During its last three completed fiscal years, the Company was engaged in
exploring for, developing, producing and selling oil and natural gas in Canada
and the United States, investing in leasehold land in Hawaii, and drilling water
wells and installing and repairing water pumping systems in Hawaii. The
Company's oil and natural gas activities comprise its largest business segment.
Approximately 75% of the Company's revenues and 85% of the Company's capital
expenditures for the fiscal year ended September 30, 1996 were attributable to
its oil and natural gas activities. The Company's contract drilling activities
accounted for 19% of the Company's revenues in fiscal 1996 with corporate and
other revenues comprising the remaining 6%. The Company had no land investment
revenue in 1996; land investment revenues relate to the sale of leasehold
interests and development rights, which do not occur every year.

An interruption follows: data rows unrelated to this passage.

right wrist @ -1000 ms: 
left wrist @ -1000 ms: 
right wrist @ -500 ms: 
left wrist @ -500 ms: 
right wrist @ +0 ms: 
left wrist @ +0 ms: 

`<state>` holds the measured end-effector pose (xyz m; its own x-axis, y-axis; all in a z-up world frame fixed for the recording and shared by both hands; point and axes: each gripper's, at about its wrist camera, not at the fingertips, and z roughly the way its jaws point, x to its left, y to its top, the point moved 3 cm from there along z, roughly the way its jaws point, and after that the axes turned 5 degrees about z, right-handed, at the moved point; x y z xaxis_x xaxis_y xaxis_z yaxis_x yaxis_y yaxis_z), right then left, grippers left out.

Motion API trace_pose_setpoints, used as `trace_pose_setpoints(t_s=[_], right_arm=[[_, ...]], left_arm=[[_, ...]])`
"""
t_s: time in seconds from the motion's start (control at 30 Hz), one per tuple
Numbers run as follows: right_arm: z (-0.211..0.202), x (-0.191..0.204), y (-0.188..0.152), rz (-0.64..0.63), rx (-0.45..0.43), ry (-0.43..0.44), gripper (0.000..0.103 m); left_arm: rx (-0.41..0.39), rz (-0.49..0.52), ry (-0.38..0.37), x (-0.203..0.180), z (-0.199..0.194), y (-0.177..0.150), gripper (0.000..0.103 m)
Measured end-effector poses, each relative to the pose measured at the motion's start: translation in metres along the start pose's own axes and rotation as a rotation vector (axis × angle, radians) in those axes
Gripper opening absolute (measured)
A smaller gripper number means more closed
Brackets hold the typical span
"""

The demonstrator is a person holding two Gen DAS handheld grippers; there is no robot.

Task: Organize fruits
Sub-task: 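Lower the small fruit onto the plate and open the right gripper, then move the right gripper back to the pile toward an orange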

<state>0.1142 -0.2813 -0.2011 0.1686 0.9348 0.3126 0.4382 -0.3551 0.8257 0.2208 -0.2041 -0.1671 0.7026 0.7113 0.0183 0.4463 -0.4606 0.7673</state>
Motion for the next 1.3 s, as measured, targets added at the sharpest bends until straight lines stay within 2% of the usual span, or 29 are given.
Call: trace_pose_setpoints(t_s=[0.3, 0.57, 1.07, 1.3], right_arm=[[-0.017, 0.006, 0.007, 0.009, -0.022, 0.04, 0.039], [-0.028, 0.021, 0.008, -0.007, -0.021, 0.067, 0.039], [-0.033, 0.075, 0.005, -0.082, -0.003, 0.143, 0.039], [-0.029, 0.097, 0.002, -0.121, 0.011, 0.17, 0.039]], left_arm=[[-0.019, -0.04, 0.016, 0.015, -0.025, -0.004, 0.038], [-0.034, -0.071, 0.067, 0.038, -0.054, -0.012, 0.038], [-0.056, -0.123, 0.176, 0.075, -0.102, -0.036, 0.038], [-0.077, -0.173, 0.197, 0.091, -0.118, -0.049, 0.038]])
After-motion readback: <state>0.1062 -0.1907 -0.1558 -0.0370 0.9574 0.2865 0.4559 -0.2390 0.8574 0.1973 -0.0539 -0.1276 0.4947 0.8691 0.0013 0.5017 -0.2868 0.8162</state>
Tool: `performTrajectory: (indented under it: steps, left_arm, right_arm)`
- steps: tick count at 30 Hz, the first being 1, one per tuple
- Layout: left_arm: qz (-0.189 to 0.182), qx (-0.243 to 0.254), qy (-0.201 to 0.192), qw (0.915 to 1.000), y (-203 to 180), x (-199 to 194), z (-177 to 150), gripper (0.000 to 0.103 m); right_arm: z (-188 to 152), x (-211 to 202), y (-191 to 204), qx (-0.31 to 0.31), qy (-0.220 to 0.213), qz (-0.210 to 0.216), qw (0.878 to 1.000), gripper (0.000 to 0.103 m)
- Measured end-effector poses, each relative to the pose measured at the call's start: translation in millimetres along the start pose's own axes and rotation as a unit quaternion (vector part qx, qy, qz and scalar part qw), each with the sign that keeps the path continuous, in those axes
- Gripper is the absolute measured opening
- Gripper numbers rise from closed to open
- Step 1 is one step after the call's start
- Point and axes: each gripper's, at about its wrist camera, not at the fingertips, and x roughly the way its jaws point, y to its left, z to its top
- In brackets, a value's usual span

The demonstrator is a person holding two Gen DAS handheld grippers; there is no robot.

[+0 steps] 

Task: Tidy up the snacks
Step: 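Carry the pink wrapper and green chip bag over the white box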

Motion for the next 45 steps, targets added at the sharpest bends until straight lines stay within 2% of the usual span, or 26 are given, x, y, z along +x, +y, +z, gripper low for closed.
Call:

2. SIGNIFICANT ACCOUNTING POLICIES
-------------------------------
Oil and natural gas properties
- ------------------------------
The Company uses the full cost method of accounting under which all costs
incurred in the acquisition, exploration and development of oil and natural gas
reserves, including unsuccessful wells, are capitalized until such time as the
aggregate of such costs, on a country by country basis, equals the discounted
present value (at 10%) of the Company's estimated future net cash flows from
estimated production of proved oil and natural gas reserves, as determined by
independent petroleum engineers, less related income tax effects. Any
capitalized costs in excess of the discounted present value are charged to
expense. Depletion of all such costs, except costs related to unproven
properties, is provided by the unit-of-production method based upon proved oil
and natural gas reserves of all properties on a country by country basis.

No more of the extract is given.